Print out the full listing exactly as it reads.
---- Available data
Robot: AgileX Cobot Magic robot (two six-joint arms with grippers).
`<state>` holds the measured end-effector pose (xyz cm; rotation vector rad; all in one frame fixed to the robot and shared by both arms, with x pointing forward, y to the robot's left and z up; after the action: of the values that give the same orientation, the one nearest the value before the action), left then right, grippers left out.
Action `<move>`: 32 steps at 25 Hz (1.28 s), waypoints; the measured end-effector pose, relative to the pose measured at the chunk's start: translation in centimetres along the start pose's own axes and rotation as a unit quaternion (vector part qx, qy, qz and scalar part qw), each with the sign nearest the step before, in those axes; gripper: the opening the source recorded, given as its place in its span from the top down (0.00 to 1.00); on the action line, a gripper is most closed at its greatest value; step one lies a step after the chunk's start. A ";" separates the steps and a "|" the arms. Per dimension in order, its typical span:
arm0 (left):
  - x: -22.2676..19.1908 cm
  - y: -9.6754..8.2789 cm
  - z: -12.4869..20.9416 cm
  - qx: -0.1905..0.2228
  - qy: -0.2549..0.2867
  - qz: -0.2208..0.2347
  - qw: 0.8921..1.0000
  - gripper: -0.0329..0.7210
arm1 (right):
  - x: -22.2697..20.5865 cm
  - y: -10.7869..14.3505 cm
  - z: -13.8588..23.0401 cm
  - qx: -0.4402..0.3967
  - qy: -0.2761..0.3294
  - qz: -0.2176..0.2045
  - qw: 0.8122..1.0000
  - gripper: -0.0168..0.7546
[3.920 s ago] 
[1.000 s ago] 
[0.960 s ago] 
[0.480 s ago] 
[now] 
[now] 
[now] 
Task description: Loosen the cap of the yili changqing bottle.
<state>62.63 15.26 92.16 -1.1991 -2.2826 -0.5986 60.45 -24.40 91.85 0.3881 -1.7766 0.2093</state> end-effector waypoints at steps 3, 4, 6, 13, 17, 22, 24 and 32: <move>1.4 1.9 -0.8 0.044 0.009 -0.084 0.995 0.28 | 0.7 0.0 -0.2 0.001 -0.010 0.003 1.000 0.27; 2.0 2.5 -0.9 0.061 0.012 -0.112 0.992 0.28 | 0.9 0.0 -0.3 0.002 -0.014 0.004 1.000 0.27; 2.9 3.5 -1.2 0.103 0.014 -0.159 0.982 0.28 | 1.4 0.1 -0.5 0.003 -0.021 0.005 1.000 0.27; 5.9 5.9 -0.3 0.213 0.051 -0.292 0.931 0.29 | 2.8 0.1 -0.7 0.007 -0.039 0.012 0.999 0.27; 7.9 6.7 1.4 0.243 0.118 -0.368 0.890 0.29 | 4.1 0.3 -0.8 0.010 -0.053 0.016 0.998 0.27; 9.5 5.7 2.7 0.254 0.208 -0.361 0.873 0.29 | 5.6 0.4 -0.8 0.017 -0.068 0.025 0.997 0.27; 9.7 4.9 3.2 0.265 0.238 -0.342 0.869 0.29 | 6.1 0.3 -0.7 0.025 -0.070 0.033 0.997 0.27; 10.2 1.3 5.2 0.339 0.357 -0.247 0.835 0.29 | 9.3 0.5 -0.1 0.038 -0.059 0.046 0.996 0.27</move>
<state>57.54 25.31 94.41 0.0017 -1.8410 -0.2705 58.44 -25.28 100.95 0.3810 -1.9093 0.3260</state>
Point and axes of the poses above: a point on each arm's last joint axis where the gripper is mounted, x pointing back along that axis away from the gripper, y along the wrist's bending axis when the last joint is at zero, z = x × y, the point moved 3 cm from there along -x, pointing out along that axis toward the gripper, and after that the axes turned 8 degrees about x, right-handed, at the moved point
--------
*Reply to the task*
Robot: AgileX Cobot Magic robot (two six-joint arms with grippers).
`<state>` holds the measured end-effector pose (xyz cm; rotation vector rad; all in one frame fixed to the robot and shared by both arms, with x pointing forward, y to the robot's left and z up; after the action: of the values that give the same orientation, the one nearest the value before the action), left then right, grippers left out.
Action `<move>`: 32 steps at 25 Hz (1.28 s), waypoints; the measured end-effector pose, relative to the pose measured at the chunk's start: translation in centimetres along the start pose's own axes and rotation as a unit quaternion (vector part qx, qy, qz and scalar part qw), each with the sign nearest the step before, in those axes; gripper: the opening the source recorded, given as its place in its span from the top down (0.00 to 1.00); on the action line, a gripper is most closed at its greatest value; step one lies a step after the chunk's start. A ";" separates the steps and a "|" the arms. Per dimension in order, its typical span:
arm0 (left):
  - x: -22.2676..19.1908 cm
  - y: -9.6754..8.2789 cm
  - z: -12.4869..20.9416 cm
  - qx: -0.1905..0.2228
  - qy: -0.2549..0.2867
  - qz: -0.2208..0.2347
  - qw: 0.8921..1.0000
  - gripper: -0.0329..0.7210
arm1 (right):
  - x: -22.2697..20.5865 cm
  - y: -10.7869..14.3505 cm
  - z: -13.8588..23.0401 cm
  - qx: -0.4402..0.3967
  - qy: -0.2761..0.3294
  - qz: -0.2176..0.2045
  - qw: 0.8122..1.0000
  - gripper: -0.0168..0.7546
[3.920 s ago] 
[1.000 s ago] 
[0.960 s ago] 
[0.480 s ago] 
[now] 
[now] 
[now] 
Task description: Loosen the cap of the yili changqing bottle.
<state>62.63 15.26 92.16 -1.1991 -2.2826 -0.5986 60.45 -24.40 91.85 0.3881 -1.7766 0.2093</state> end-effector waypoints at steps 3, 4, 6, 13, 17, 22, 24 and 32: <move>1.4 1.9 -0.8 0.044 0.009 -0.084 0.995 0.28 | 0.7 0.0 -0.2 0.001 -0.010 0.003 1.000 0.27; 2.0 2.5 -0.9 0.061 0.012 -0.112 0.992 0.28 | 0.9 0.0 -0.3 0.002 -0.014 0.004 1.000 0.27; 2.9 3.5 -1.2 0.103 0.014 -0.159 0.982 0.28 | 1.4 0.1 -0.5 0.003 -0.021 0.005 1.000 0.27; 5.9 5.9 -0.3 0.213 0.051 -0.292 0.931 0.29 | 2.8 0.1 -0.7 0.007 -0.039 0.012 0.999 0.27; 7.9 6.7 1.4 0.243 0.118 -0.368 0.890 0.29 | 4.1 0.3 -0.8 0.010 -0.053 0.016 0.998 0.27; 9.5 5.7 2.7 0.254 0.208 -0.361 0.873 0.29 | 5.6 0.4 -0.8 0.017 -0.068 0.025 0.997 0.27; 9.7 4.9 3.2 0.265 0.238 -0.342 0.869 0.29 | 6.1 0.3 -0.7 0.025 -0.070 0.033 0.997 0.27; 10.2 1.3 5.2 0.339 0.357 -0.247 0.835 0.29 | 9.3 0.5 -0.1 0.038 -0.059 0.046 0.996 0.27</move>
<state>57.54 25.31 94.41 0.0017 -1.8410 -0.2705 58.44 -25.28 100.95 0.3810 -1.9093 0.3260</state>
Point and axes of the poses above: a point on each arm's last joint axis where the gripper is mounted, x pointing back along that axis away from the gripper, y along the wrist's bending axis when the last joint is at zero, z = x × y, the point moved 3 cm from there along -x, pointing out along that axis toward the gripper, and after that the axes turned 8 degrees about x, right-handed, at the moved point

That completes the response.